WHAT IS EXPECTED
Look through the entries for the string "Could" and copy every line where it shows up.

Data records
※

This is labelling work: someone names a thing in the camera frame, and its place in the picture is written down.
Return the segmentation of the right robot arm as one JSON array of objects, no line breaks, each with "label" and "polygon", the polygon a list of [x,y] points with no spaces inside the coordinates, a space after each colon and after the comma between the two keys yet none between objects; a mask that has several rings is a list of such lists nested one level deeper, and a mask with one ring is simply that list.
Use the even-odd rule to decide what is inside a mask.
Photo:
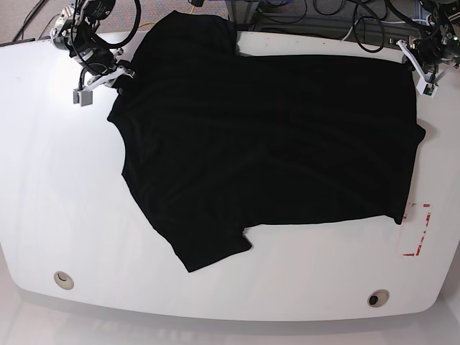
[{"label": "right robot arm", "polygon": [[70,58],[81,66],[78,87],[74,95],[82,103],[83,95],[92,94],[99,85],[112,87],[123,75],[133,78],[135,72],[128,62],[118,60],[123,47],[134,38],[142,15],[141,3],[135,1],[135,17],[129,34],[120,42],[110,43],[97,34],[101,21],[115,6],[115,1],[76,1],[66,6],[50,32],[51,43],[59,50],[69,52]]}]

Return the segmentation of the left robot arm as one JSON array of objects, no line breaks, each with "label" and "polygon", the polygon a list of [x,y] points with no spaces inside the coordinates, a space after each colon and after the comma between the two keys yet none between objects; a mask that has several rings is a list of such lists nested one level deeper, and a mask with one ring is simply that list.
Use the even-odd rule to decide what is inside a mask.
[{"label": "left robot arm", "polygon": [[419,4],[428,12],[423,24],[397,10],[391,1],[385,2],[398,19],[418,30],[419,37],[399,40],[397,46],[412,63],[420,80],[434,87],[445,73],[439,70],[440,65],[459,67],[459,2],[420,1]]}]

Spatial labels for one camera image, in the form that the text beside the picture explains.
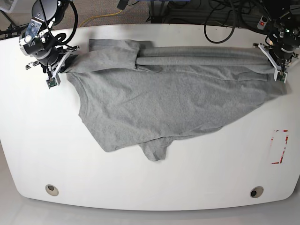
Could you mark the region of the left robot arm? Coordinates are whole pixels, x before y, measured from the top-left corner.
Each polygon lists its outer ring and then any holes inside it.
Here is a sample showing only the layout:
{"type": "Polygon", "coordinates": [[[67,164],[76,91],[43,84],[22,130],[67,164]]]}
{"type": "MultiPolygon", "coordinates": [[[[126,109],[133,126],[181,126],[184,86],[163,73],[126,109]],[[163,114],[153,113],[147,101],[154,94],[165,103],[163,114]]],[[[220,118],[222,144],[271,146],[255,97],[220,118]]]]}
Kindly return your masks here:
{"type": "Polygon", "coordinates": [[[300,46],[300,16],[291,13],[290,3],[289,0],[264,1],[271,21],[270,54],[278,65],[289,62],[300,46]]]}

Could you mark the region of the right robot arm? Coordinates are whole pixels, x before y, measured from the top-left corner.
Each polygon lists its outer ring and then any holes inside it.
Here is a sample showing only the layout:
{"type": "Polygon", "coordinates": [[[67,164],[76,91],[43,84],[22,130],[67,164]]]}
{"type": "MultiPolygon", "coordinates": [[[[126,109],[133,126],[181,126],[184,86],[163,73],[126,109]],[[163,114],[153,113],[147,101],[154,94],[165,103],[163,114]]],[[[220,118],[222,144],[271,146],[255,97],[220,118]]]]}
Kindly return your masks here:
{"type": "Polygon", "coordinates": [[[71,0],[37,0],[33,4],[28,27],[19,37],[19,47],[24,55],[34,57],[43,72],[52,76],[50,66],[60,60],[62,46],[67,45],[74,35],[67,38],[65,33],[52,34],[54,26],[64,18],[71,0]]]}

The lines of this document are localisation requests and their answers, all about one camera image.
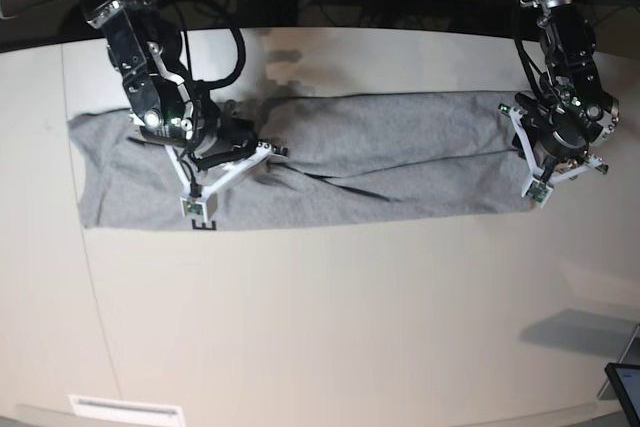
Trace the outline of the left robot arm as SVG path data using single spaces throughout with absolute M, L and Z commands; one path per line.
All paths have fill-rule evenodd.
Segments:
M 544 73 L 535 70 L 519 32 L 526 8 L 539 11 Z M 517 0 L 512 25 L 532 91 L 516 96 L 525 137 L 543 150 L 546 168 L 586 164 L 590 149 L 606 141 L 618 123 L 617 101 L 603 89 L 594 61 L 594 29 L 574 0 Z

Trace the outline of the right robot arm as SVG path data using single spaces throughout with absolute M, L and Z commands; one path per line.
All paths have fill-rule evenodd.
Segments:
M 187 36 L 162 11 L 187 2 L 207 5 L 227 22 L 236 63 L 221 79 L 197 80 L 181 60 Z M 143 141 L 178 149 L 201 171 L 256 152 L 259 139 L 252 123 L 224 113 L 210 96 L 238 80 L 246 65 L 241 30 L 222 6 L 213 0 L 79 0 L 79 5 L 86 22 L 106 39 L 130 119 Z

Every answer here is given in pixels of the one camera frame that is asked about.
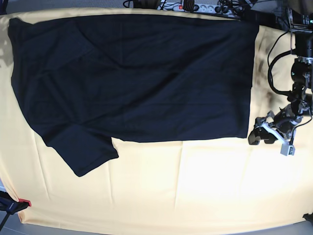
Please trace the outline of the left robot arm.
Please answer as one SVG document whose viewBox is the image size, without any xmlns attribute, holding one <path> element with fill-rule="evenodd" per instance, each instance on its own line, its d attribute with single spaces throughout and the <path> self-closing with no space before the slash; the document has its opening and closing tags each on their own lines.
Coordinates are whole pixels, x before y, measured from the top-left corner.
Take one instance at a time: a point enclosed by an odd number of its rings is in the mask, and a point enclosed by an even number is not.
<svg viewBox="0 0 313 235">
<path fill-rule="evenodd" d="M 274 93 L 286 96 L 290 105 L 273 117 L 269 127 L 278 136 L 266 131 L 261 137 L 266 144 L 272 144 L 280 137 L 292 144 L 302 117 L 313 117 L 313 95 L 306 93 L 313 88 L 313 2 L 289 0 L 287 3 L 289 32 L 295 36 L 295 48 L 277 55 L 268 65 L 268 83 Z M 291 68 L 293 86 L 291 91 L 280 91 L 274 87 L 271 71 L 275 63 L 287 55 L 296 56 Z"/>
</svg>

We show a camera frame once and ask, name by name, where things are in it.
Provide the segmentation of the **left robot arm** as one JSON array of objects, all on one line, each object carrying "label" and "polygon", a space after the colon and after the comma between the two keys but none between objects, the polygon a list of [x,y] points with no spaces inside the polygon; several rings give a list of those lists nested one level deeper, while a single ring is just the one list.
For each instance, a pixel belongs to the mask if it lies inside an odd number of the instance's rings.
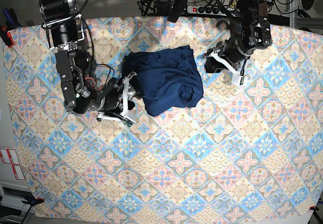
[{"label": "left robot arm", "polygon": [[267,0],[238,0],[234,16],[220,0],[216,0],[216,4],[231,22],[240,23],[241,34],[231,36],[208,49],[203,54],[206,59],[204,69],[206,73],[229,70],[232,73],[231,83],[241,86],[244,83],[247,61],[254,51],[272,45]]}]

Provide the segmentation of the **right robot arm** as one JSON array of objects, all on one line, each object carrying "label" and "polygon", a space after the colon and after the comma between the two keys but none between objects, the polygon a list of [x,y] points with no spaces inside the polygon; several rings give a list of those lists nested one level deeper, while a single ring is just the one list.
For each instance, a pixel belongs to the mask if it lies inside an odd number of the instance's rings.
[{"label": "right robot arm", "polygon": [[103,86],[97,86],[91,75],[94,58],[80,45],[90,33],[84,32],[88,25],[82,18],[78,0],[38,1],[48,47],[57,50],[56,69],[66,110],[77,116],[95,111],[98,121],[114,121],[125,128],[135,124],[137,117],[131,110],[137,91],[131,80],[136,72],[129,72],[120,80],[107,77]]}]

※

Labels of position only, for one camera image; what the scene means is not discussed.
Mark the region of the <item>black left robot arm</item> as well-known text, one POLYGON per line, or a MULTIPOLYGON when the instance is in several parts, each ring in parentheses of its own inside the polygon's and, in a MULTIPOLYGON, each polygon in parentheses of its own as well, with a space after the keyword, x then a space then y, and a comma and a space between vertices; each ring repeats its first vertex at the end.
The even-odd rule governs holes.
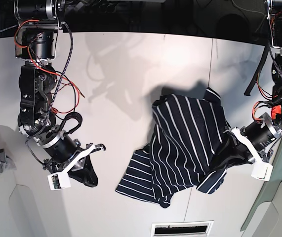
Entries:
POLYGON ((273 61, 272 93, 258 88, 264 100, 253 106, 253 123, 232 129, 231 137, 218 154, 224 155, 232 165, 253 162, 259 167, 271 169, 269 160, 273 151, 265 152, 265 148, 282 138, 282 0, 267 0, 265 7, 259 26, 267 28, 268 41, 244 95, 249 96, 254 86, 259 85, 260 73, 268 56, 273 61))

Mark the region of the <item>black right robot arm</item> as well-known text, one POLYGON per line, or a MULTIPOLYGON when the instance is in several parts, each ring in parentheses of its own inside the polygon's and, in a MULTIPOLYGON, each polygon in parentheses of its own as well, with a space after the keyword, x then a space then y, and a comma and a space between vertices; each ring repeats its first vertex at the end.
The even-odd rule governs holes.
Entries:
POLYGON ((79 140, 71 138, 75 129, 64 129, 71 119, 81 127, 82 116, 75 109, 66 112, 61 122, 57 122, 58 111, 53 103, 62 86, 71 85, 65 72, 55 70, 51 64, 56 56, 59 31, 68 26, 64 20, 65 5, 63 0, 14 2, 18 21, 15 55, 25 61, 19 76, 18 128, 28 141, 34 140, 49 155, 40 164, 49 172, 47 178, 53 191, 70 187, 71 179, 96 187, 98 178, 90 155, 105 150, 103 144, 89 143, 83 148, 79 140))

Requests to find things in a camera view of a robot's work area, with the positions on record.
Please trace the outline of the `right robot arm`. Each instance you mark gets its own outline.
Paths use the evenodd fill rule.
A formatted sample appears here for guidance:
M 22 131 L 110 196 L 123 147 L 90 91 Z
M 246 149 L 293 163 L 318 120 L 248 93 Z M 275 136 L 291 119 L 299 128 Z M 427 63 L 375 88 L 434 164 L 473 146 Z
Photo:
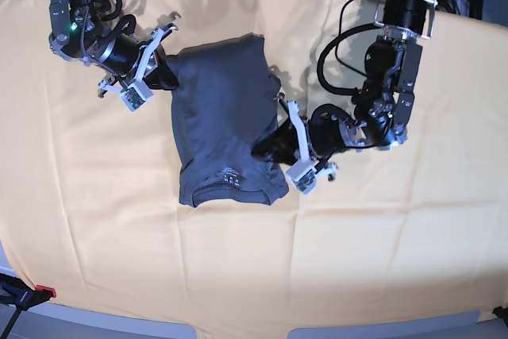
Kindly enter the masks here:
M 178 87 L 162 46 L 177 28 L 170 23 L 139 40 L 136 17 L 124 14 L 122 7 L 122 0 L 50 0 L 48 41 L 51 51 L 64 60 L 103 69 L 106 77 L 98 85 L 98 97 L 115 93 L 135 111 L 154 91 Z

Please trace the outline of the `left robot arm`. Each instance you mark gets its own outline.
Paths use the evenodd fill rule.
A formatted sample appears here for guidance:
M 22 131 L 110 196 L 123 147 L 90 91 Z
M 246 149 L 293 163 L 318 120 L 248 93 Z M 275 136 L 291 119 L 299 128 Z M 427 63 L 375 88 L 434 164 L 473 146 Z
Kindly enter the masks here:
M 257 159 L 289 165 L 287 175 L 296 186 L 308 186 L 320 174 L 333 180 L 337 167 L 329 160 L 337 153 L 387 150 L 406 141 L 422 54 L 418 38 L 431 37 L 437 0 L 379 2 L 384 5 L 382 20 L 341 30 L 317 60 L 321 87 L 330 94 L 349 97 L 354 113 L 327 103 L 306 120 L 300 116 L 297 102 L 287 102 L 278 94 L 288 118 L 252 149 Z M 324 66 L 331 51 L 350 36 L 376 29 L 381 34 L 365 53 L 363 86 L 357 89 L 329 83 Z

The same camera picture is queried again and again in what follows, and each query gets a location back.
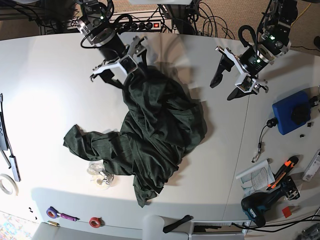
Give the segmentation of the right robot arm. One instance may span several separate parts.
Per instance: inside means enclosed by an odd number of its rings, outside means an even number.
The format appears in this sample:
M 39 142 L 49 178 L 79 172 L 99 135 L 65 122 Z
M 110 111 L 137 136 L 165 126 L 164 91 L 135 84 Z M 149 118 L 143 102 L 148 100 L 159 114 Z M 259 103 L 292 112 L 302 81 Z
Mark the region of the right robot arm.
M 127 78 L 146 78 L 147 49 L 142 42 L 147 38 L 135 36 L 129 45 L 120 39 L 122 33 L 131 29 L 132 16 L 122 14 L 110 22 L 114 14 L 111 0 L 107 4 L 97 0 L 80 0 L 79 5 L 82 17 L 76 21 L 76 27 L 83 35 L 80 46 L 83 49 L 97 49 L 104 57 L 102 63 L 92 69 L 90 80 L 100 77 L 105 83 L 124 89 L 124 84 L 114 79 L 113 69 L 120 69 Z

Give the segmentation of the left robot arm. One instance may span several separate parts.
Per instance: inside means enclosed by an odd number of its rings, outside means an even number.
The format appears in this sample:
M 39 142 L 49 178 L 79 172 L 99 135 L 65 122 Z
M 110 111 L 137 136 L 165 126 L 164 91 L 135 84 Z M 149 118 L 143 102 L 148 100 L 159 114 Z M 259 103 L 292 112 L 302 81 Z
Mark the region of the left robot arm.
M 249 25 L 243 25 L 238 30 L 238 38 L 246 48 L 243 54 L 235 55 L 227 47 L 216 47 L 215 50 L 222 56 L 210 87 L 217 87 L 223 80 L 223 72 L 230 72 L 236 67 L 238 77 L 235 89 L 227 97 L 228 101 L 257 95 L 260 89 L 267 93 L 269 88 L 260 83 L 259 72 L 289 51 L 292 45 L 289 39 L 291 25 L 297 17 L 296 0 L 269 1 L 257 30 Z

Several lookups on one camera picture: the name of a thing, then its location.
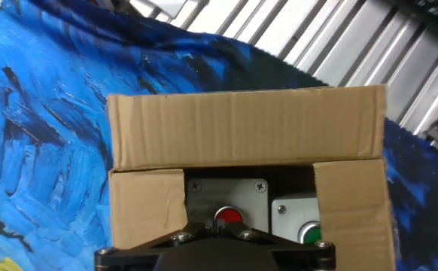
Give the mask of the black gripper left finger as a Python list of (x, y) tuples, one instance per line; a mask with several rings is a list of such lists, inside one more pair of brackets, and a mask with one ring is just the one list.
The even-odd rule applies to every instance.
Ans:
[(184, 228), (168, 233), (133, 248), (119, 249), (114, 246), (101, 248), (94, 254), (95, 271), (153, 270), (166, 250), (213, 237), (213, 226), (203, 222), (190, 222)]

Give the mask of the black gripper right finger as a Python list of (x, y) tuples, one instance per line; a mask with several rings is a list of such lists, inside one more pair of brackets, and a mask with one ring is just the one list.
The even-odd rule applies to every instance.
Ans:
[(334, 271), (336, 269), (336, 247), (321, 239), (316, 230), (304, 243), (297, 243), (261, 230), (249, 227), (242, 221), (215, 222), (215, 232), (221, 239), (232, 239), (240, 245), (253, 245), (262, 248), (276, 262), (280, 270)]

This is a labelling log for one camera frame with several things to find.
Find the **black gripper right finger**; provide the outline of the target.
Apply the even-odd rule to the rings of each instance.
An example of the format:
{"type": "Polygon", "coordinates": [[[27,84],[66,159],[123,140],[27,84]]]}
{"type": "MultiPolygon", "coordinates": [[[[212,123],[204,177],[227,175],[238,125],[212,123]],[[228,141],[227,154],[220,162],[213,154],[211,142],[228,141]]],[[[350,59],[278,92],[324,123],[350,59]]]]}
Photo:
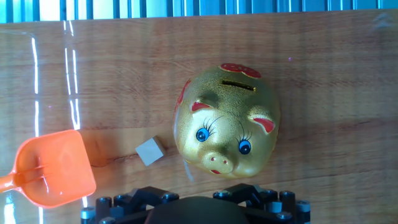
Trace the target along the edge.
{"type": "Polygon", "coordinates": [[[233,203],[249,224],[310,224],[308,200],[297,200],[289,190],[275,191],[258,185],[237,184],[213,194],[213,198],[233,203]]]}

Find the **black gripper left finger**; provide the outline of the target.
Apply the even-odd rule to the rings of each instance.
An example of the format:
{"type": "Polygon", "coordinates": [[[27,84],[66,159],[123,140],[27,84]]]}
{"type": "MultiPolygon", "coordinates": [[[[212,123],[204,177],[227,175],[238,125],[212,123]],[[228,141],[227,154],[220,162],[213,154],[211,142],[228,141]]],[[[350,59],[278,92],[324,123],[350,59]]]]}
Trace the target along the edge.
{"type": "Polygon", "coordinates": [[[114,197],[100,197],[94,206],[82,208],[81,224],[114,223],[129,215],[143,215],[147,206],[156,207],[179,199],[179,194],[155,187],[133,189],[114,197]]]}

※

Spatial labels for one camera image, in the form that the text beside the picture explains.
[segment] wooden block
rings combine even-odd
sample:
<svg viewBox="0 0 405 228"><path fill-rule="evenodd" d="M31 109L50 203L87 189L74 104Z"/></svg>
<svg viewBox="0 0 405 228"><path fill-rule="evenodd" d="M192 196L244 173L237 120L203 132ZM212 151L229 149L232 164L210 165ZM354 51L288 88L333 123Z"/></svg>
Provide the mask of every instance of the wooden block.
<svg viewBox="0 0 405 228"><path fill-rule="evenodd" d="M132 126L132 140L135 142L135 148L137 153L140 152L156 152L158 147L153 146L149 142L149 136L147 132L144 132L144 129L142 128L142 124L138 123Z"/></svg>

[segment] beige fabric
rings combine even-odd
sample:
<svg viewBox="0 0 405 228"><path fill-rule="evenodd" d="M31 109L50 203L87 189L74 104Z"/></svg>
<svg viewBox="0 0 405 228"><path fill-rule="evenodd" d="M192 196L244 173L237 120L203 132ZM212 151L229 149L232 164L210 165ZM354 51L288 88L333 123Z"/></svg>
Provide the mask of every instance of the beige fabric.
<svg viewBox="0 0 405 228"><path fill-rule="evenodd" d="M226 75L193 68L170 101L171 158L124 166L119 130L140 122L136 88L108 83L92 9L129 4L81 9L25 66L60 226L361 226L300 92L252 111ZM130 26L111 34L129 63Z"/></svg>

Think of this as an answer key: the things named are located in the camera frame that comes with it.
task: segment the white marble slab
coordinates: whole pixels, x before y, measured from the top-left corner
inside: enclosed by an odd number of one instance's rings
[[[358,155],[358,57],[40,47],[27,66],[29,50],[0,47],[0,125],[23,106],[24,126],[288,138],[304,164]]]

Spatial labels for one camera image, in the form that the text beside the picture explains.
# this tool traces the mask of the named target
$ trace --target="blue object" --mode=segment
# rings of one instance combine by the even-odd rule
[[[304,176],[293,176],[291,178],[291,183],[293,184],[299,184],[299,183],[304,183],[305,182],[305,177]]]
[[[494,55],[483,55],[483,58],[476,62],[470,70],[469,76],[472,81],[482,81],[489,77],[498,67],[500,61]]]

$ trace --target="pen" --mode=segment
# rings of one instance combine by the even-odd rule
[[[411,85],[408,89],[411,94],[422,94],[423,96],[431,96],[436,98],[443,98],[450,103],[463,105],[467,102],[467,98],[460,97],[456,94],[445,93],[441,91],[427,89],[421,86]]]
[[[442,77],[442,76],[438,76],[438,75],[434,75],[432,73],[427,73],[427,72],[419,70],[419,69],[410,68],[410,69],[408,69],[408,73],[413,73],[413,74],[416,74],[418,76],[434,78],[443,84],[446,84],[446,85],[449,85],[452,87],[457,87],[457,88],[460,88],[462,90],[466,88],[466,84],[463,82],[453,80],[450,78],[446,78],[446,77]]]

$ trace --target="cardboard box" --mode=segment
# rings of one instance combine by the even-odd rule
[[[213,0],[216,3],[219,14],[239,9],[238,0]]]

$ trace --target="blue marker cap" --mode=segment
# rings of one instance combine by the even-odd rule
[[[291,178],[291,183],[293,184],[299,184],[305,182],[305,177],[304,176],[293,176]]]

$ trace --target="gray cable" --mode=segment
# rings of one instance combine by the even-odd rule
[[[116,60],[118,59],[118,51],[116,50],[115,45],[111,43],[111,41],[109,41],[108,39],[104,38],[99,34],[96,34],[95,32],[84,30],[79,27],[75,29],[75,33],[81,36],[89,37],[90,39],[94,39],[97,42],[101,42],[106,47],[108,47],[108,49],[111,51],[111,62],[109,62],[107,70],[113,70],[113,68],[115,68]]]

※

RESPONSE TO THE TASK
Could you mark the region of the left robot arm? Coordinates are whole pixels, x before y, measured from the top-left corner.
Could you mark the region of the right robot arm? Coordinates are whole pixels, x before y, measured from the top-left corner.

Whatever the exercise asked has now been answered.